Panagiota Manthou , Georgios Lioliousis , Anna Korobeli , Panagiotis Vasileiou , Georgios Fildisis
Background: The high cost of care and the increased mortality of patients undergoing non-cardiac surgery with myocardial ischemia (MI) dictate the monitoring of the nursing workload (NWL) and its correlation with outcomes such as mortality in intensive care unit (ICU).
Aim: The application of the Nursing Activities Score in patients who underwent non-cardiac surgery and developed myocardial ischemia in the ICU.
Material and Method: The study was conducted in a general ICU, in a sample of 105 adult patients. Data collection was performed by the use of three instruments:(a) The Nursing Activities Score (NAS), (b) the revised cardiac risk index (Lee Index), and c) the CHA2DS2-VASc score. The correlation of MI and mortality with NWL, and other preoperative variables was studied. The significance levels are bilateral and the statistical significance was set at 0.05. The statistical program SPSS 22.0 was used for the analysis.

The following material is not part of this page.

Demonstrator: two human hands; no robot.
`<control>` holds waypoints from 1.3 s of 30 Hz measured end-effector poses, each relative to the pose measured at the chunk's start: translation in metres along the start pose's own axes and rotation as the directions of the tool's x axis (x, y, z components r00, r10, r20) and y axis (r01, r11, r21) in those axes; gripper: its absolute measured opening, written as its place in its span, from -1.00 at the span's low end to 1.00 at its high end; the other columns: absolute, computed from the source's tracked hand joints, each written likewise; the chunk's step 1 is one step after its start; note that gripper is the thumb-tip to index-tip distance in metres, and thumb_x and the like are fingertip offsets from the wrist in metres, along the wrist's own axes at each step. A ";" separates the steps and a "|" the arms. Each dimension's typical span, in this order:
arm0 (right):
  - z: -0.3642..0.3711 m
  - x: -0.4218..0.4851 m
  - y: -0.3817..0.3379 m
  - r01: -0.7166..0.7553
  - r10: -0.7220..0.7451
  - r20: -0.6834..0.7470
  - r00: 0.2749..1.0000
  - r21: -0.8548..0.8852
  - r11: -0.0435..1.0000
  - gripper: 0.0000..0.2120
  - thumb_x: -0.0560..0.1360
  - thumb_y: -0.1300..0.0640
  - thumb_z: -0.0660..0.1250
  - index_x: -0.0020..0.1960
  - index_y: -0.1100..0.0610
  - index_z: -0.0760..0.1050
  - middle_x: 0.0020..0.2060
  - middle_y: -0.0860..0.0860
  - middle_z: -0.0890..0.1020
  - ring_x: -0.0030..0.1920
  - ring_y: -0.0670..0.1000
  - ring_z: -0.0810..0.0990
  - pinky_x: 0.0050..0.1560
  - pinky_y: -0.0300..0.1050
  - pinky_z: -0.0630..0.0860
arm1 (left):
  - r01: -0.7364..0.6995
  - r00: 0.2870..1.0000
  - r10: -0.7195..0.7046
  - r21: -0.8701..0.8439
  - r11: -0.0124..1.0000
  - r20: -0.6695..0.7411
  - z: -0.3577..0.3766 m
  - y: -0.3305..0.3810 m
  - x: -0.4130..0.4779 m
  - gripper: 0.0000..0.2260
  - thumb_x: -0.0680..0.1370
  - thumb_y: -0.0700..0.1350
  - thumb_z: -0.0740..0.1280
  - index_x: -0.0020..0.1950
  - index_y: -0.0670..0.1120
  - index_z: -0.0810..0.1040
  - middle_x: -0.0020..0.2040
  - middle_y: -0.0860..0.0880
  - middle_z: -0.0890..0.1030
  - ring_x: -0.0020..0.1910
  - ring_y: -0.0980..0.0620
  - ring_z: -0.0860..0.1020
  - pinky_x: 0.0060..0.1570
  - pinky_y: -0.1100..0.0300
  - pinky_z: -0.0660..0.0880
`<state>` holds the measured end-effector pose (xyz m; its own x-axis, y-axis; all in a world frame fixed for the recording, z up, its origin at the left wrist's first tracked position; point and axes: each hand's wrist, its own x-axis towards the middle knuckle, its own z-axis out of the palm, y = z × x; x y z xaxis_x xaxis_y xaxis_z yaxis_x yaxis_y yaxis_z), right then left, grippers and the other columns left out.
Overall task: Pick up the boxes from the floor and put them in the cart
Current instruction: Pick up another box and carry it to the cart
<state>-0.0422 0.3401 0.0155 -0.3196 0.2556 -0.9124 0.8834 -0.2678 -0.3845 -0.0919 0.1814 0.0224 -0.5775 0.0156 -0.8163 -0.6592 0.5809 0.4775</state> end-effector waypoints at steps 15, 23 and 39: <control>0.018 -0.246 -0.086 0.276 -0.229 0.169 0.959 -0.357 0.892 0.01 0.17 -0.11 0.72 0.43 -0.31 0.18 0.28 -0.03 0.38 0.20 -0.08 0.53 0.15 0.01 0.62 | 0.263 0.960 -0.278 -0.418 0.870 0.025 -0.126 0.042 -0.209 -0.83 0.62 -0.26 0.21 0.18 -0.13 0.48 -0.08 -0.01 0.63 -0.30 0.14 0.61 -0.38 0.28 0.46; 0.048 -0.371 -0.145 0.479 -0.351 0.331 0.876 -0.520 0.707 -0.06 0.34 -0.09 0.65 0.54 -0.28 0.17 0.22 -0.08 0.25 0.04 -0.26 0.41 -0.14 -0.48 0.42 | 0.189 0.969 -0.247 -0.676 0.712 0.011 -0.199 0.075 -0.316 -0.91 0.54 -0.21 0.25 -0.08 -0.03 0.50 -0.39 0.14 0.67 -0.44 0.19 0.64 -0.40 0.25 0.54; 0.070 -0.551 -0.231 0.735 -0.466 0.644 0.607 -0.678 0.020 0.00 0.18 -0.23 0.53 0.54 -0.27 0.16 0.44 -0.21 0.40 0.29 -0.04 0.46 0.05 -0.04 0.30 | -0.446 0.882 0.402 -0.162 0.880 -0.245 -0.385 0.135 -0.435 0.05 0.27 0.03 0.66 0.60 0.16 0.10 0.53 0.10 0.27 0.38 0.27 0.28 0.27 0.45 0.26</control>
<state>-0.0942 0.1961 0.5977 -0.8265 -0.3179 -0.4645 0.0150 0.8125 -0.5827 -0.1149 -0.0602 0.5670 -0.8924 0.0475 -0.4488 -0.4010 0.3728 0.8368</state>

Results: MI rates were significantly higher in patients with comorbidities (p <0.015). Higher CHA2VASC2 score was associated with a significantly higher probability of MI. In the 1st 24 hours the NWL was similar in all cases (p = 0.947). At the 2nd and 3rd 24 hours the NWL was significantly higher in patients with MI (p <0.001). The NWL was significantly higher in patients with MI who died in all 24 hours.
Conclusions: The increased severity of the clinical condition of postoperative patients with MI, but also the lack of studies to investigate NWL in these patients indicate the need for further research.